What this task involves = Write out again only the lines that run from the start of the entries to the line containing "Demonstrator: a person", both included.

____ Input material

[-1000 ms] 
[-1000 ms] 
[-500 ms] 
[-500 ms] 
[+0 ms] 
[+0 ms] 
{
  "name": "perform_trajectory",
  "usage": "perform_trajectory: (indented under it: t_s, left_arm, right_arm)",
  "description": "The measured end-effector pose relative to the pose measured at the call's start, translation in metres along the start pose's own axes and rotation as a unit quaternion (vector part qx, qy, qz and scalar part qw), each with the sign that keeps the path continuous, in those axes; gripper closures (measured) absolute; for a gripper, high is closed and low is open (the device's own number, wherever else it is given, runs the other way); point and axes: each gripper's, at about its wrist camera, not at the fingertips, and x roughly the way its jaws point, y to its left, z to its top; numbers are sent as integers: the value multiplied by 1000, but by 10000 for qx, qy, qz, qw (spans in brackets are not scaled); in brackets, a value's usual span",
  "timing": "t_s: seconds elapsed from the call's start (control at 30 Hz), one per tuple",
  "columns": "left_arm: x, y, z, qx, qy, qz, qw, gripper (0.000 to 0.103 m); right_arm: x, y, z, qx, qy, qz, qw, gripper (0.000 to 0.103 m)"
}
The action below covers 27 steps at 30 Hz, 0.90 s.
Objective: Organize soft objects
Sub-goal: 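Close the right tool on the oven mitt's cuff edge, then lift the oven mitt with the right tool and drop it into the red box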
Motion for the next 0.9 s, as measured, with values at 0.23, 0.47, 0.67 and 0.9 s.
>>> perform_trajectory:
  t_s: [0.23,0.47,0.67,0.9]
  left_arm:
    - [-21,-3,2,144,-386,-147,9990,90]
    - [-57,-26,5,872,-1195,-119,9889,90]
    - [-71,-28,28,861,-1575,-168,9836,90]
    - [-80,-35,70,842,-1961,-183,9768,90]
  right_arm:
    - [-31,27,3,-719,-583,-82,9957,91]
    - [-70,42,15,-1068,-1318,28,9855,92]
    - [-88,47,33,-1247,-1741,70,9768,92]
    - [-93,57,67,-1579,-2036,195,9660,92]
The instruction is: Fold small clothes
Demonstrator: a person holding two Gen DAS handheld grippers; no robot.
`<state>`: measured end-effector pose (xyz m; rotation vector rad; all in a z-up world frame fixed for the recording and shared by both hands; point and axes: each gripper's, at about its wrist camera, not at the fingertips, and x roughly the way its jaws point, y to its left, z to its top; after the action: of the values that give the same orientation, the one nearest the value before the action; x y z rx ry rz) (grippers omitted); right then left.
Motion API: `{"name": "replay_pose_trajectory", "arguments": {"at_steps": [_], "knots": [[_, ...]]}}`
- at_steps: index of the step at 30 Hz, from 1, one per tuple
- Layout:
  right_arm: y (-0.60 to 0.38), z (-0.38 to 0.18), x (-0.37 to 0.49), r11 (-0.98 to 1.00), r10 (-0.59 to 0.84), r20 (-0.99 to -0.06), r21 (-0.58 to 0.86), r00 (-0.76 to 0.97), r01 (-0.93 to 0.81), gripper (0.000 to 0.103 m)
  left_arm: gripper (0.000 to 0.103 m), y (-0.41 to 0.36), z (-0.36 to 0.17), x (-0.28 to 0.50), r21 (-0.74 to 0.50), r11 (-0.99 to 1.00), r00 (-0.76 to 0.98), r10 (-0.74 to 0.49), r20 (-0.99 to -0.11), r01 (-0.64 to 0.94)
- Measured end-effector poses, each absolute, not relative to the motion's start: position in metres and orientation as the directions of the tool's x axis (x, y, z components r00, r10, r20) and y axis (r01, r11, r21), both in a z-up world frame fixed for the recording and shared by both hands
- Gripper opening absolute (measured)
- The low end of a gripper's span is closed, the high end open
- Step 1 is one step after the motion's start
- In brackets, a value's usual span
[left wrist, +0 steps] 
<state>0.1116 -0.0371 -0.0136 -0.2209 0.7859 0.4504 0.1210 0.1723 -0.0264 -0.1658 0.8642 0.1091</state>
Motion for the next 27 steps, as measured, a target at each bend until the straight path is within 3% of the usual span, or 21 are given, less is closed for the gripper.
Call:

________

Response =
[-1000 ms] 
[-1000 ms] 
[-500 ms] 
[-500 ms] 
[+0 ms] 
[+0 ms] 
{
  "name": "perform_trajectory",
  "usage": "perform_trajectory: (indented under it: t_s, left_arm, right_arm)",
  "description": "The measured end-effector pose relative to the pose measured at the call's start, translation in metres along the start pose's own axes and rotation as a unit quaternion (vector part qx, qy, qz and scalar part qw), each with the sign that keeps the path continuous, in those axes; gripper closures (measured) absolute; for a gripper, high is closed and low is open (the device's own number, wherever else it is given, runs the other way); point and axes: each gripper's, at about its wrist camera, not at the fingertips, and x roughly the way its jaws point, y to its left, z to its top; numbers are sent as integers: the value multiplied by 1000, but by 10000 for qx, qy, qz, qw (spans in brackets are not scaled); in brackets, a value's usual span",
  "timing": "t_s: seconds elapsed from the call's start (control at 30 Hz), one per tuple",
  "columns": "left_arm: x, y, z, qx, qy, qz, qw, gripper (0.000 to 0.103 m); right_arm: x, y, z, qx, qy, qz, qw, gripper (0.000 to 0.103 m)"
}
The action below covers 27 steps at 30 Hz, 0.90 s.
Objective: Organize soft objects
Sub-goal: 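Close the right tool on the oven mitt's cuff edge, then lift the oven mitt with the right tool and drop it into the red box
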Motion for the next 0.9 s, as measured, with values at 0.23, 0.47, 0.67 and 0.9 s.
>>> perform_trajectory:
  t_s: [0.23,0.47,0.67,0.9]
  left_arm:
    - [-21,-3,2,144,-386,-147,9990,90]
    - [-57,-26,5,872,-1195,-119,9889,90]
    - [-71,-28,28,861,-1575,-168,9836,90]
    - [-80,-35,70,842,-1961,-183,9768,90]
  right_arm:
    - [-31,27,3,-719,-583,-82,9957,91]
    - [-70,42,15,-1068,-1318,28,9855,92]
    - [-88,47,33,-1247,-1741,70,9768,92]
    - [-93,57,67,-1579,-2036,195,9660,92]
The instruction is: Fold small clothes
Demonstrator: a person holding two Gen DAS handheld grippers; no robot.

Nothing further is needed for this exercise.